[[ DATA BELOW, beginning ]]

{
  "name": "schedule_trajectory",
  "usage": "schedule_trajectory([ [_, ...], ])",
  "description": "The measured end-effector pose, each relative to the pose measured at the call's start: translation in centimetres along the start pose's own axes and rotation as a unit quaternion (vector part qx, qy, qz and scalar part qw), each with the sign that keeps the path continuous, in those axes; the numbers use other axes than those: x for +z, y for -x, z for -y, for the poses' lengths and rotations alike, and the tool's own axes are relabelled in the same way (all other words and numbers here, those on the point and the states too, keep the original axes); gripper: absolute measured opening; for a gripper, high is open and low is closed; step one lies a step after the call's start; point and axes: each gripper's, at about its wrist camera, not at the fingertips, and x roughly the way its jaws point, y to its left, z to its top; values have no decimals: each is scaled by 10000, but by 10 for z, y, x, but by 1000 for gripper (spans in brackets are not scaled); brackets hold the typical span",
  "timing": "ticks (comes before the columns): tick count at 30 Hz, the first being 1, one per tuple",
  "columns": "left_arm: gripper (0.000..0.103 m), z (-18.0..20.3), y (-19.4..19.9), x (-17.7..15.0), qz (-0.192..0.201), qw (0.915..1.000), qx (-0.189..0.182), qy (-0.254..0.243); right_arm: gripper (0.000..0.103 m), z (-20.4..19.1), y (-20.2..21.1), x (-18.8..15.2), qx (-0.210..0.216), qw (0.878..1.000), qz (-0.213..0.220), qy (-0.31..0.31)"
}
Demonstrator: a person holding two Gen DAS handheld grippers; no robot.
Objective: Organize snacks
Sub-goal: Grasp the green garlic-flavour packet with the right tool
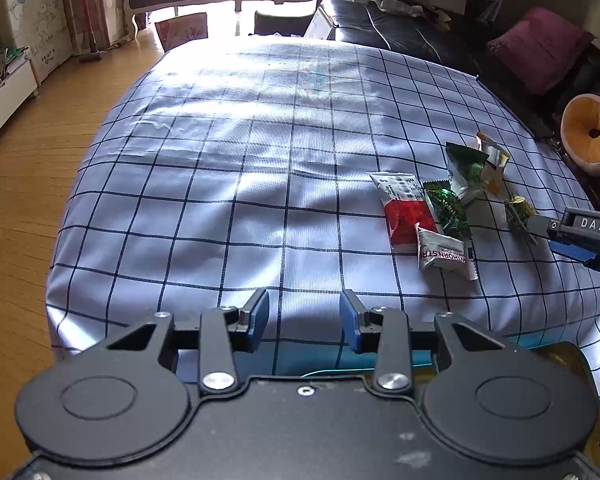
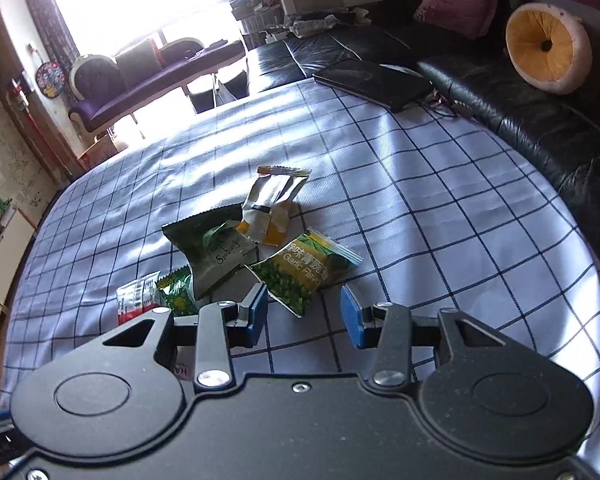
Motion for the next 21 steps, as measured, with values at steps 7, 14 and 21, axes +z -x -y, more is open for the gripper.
schedule_trajectory([
  [7, 39, 1, 5, 0, 84, 10000, -14, -24, 52, 19, -25, 18, 233, 9920, -604, -1080],
  [14, 39, -1, 11, 0, 143, 9999, -17, -5, 52, 10, -32, 28, 118, 9917, -637, -1108],
  [21, 39, -2, 6, 1, 93, 9999, 41, 17, 52, 2, -41, 39, -174, 9937, -545, -968],
])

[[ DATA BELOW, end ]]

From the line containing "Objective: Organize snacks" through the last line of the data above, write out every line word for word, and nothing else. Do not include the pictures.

EXERCISE RESPONSE:
Objective: Organize snacks
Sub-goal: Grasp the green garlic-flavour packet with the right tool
Motion for the next 21 steps, as measured, with values at steps 7, 14 and 21, axes +z -x -y, more is open for the gripper.
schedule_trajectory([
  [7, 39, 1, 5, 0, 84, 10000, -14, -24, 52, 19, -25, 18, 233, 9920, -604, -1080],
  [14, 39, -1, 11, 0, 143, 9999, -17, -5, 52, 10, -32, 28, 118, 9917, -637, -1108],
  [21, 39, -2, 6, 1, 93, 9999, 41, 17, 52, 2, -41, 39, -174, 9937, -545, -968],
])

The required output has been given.